In the opinion of this forensic psychiatrist, a sexual assault occurred at Springtown High School in Texas, without any charges being filed. The sexual assault I refer to was the spanking of a 15-year-old Taylor Santos by the male vice principal of her high school because she allegedly allowed another student to copy her classwork.
The spanking by the male vice principal, which supposedly occurred after Ms. Santos opted for the spanking rather than for another day of in-school suspension from classes (having already served one day), reportedly left the girl with blisters and burns on her bottom.

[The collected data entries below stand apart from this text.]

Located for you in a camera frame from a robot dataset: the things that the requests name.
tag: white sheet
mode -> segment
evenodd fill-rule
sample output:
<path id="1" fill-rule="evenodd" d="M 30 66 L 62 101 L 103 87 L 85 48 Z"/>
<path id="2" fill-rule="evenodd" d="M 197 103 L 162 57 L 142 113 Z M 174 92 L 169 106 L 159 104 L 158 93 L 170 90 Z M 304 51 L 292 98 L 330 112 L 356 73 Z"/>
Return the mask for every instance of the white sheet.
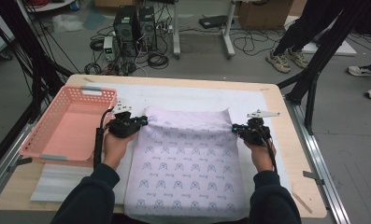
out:
<path id="1" fill-rule="evenodd" d="M 247 200 L 228 110 L 149 107 L 146 116 L 150 123 L 138 134 L 125 215 L 148 223 L 214 223 L 244 217 Z"/>

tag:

Regardless of the fact that spanking public school students is legal in Texas, I believe this case crosses the line and ought not be a protected act. Certainly, we would all agree that if, for example, a student’s hipbone were broken, that legal spanking would not forgive that injury. I class this spanking in that category.

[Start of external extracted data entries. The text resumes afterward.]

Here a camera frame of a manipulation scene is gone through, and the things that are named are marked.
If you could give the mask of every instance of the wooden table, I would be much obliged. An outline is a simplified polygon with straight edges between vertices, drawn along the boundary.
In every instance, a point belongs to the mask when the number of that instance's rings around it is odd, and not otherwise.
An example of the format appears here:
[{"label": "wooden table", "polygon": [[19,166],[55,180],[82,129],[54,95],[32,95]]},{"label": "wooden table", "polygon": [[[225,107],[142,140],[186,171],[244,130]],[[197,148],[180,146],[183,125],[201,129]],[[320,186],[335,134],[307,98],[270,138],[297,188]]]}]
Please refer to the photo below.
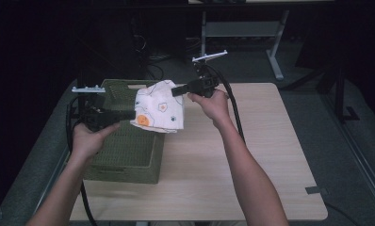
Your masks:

It is common sense that a state law that allows adult teachers to spank teenagers could easily invite sexual assaults under the guise of discipline.
Outrageously, the school has now changed the spanking policy to embrace the activity of the vice principal—by eliminating its prior guideline that spankings should always be delivered by school staff of the same gender. For this, the Superintendant and other officials should be ashamed.
The psychological and legal truth—trust me, I am Board Certified by the American Board of Psychiatry and Neurology in Adult, Adolescent and Forensic Psychiatry— is that the District Attorney serving the county that includes Springtown (near Fort Worth) needs a good spanking from the governor if he or she doesn’t investigate this case further for possible charges against the vice principal for indecent assault on a minor.